Drug Compounders Regulation Discussed

FDA officials met with their public health counterparts from 50 states last week about best measures to strengthen rules that govern compounding pharmacies in the wake of a national meningitis outbreak caused by a tainted product produced by a Massachusetts pharmacy. Patients who were affected received contaminated preservative-free methylprednisolone acetate steroid injections from New England Compounding Center (NECC) used to treat back and joint pain. So far over 600 cases have been attributed to the contamination, with 39 deaths attributed. The meeting was the first public discussion for the agency since FDA Commissioner Hamburg testified before Congress in November regarding what measures could be undertaken to address drug compounding, or tailor-making of medicine for individual patients.

Unlike drug manufacturers, compounding harmacies are primarily regulated under state law via state boards of pharmacy. The public hearing was convened to gather information for the FDA on gaps in the regulatory net and how the states view the role of the agency. Some states have requested that the FDA handle large-scale compounders such as NECC. 

Current law does not require compounders to give the FDA access to their books. Notably, about half of all the court orders the agency obtained over the past decade were for pharmacy compounders, although compounders are only a small part of the agency’s regulatory responsibilities.

At the testimony in November, the FDA stressed that it was unable to effectively monitor the compounding pharmacies and sought more authority for oversight. The FDA’s critics argue that the agency already has all the legal authority to police compounders. Noting that many compounders have been operating as major drug manufacturers, shipping to states across the country, critics have argued that the FDA should be using its jurisdiction over drug manufacturers to regulate those companies’ activities.

The FDA contends it is not as simple as labeling compounding pharmacies as drug manufacturers. Doing so would effectively require compounding pharmacies to file new drug applications for each product made, which could be costly and time-consuming for products that do not need it, such as IV feeding tube bags.
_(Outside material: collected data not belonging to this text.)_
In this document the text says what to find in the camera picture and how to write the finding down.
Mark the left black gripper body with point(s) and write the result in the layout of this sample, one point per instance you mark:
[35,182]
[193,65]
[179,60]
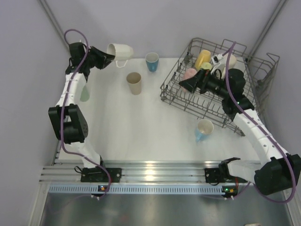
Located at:
[93,59]

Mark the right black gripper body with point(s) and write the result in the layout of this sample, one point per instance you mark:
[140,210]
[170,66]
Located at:
[209,83]

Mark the pink mug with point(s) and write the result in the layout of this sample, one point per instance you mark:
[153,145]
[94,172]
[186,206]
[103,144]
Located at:
[189,73]

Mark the pale yellow-green mug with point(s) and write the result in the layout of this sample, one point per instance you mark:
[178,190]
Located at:
[206,66]

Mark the white mug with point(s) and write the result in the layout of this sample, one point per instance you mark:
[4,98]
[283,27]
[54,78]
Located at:
[122,53]

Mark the yellow mug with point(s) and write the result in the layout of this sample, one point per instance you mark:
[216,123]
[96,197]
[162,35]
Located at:
[204,57]

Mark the floral cream mug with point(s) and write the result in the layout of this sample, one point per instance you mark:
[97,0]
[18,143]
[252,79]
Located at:
[232,63]

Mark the light blue mug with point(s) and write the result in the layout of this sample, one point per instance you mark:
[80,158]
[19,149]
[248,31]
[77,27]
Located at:
[203,129]

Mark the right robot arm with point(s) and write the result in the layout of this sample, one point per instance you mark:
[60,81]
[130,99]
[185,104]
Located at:
[279,170]

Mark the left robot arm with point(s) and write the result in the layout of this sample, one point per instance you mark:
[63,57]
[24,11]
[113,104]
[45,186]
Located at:
[68,121]

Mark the beige tumbler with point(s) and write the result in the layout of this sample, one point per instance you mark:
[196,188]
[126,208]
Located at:
[134,81]

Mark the green tumbler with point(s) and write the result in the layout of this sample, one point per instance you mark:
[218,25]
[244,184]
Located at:
[85,94]

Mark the dark blue mug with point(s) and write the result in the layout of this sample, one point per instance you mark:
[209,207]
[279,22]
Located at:
[152,60]

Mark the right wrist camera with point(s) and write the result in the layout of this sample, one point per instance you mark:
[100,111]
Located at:
[218,63]

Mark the grey wire dish rack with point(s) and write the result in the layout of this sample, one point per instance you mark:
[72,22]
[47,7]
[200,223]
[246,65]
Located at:
[250,81]

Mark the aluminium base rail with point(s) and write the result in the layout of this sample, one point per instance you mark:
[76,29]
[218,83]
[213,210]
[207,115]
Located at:
[137,172]

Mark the perforated cable tray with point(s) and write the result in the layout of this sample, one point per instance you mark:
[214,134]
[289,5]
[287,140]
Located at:
[141,189]
In turn, this could affect the supply chain, especially when there are drug shortages. Under consideration is an oversight category for large-scale compounders, apart from the drug manufacturers.

Whether the FDA steps in and adopts a common pathway to address state and industry concerns remains to be seen, as there are requests for changes from compounding pharmacy groups to emergency state regulations following the Massachusetts contamination.